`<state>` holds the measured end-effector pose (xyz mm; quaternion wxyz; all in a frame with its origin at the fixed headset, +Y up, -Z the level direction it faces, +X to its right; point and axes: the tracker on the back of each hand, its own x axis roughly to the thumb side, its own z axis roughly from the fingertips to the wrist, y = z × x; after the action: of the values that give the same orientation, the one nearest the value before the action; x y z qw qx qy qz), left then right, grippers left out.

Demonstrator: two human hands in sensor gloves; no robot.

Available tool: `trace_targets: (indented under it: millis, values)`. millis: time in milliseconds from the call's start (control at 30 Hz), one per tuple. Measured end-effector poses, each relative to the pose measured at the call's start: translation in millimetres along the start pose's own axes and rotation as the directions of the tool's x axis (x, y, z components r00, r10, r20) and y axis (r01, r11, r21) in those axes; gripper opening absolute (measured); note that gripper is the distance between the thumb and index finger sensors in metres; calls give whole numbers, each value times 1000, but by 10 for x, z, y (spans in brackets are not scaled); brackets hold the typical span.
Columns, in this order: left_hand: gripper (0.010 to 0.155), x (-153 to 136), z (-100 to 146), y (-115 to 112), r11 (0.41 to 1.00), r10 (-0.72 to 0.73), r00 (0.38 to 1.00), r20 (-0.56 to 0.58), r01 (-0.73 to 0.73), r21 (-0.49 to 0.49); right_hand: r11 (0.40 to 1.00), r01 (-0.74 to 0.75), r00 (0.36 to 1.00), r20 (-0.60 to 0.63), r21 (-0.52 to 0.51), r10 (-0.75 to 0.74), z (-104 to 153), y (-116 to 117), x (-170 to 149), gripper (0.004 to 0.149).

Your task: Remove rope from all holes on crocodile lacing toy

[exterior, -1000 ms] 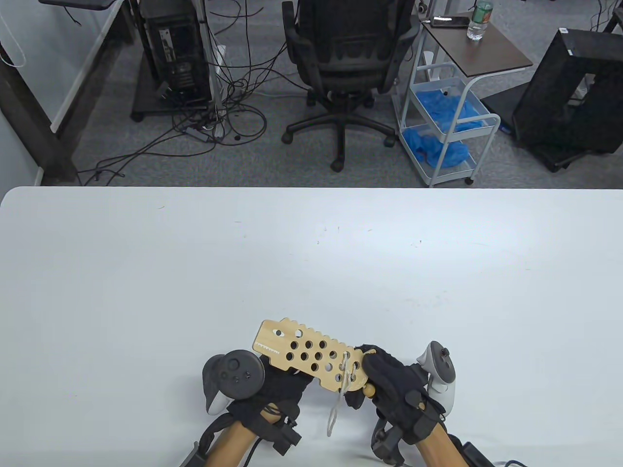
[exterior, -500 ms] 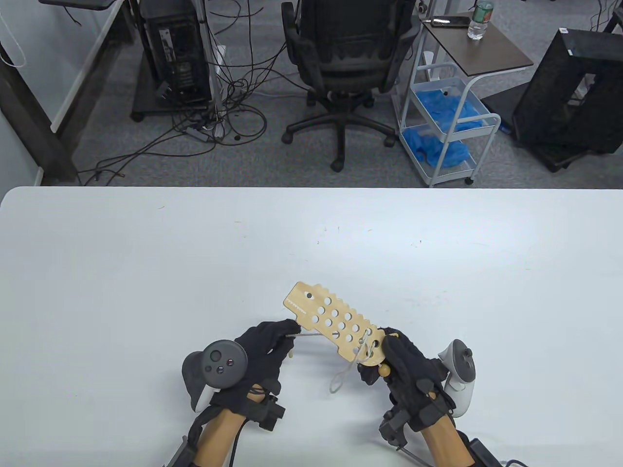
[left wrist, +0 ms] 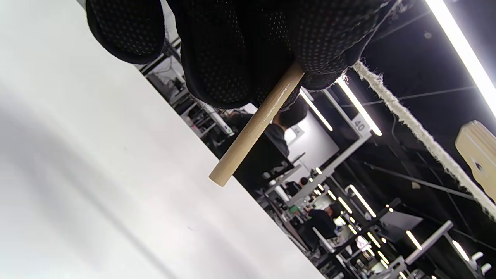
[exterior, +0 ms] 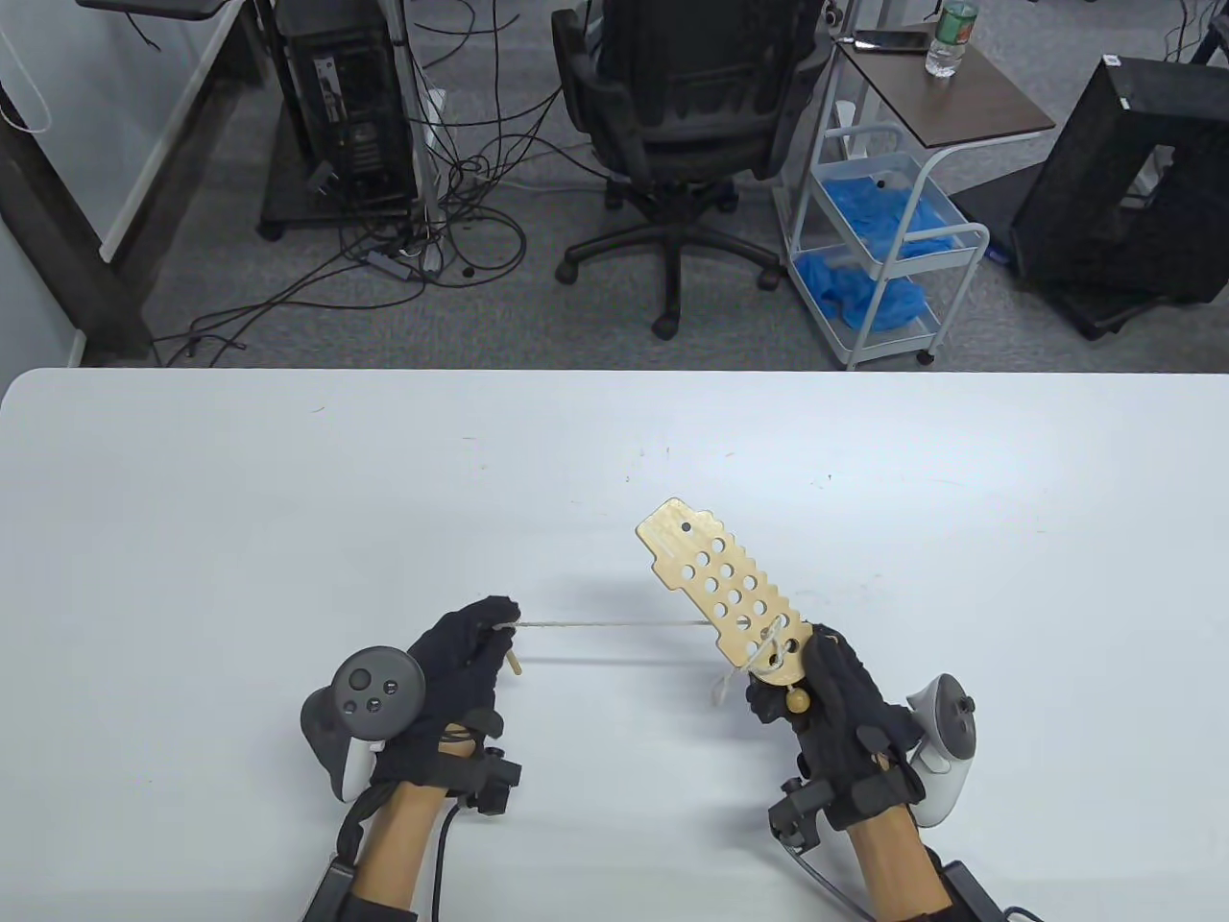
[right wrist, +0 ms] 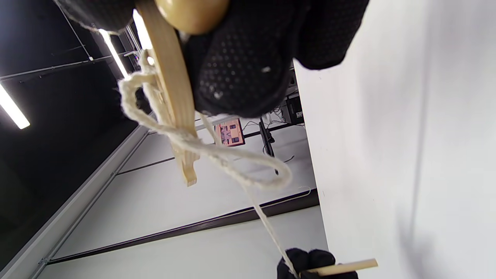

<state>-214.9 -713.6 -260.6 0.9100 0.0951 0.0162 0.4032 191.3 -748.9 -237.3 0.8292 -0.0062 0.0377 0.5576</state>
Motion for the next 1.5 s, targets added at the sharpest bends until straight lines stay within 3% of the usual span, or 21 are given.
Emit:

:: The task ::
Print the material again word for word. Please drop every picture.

:: Expected answer ::
`<state>` holds the measured end-effector pose (xyz mm; quaternion wxyz; all in a frame with its origin at the fixed headset, +Y up, -Z the level direction it faces, +X to its right; point and axes: the tracker on the back of each hand, its own x axis roughly to the thumb side, its own z axis roughly from the fingertips to the wrist, y = z × x; after the action: of the values that give the same orientation, the one nearest the value before the action; x y z qw qx qy qz), left then right, grippers left out.

Demonstrator: two human hands in sensor gloves; no robot.

Available tool: `trace_targets: (indented under it: millis, values)`. millis: time in milliseconds from the call's start (control at 30 Hz), one per tuple. Measured end-effector poses, each relative to the pose measured at the call's start: translation in millimetres along the start pose's own axes and rotation as the directions of the tool's x axis (x, y, z components r00, r10, r20) and y axis (r01, r11, r21) in those axes; gripper opening absolute (measured); note that gripper is the distance between the thumb and index finger sensors in metres; calls give whole numbers, each value times 1000, but by 10 for x, z, y (spans in brackets are not scaled); brackets hold the typical span.
Columns, in this order: left_hand: gripper (0.010 to 0.155), x (-153 to 136), z (-100 to 146), y (-115 to 112), r11 (0.41 to 1.00), r10 (-0.72 to 0.73), r00 (0.38 to 1.00), r20 (-0.56 to 0.58), r01 (-0.73 to 0.73), r21 (-0.49 to 0.49); right_hand: r11 (0.40 to 1.00), r01 (-0.74 to 0.75), r00 (0.36 to 1.00), r20 (-0.60 to 0.63), r21 (-0.52 to 0.51), r10 (-0.75 to 0.74), z (-104 to 153), y (-116 to 117), x (-170 to 149), gripper (0.004 to 0.149).

Your task: Remove rope from all holes on crocodile lacing toy

[exterior, -1000 ms] 
[exterior, -500 ms] 
[left wrist, +0 ms] 
[exterior, +0 ms] 
[right wrist, +0 ms] 

<state>-214.9 -713.6 -260.6 0.9100 0.0951 0.0162 0.4032 191.3 -748.9 -237.3 0.8292 -0.0062 0.0377 0.5576</state>
Motion for the next 1.5 s, targets added at the sharpest bends until straight lines stay within 3% of the usual span, or 21 are given.
Emit:

This exercise is complete.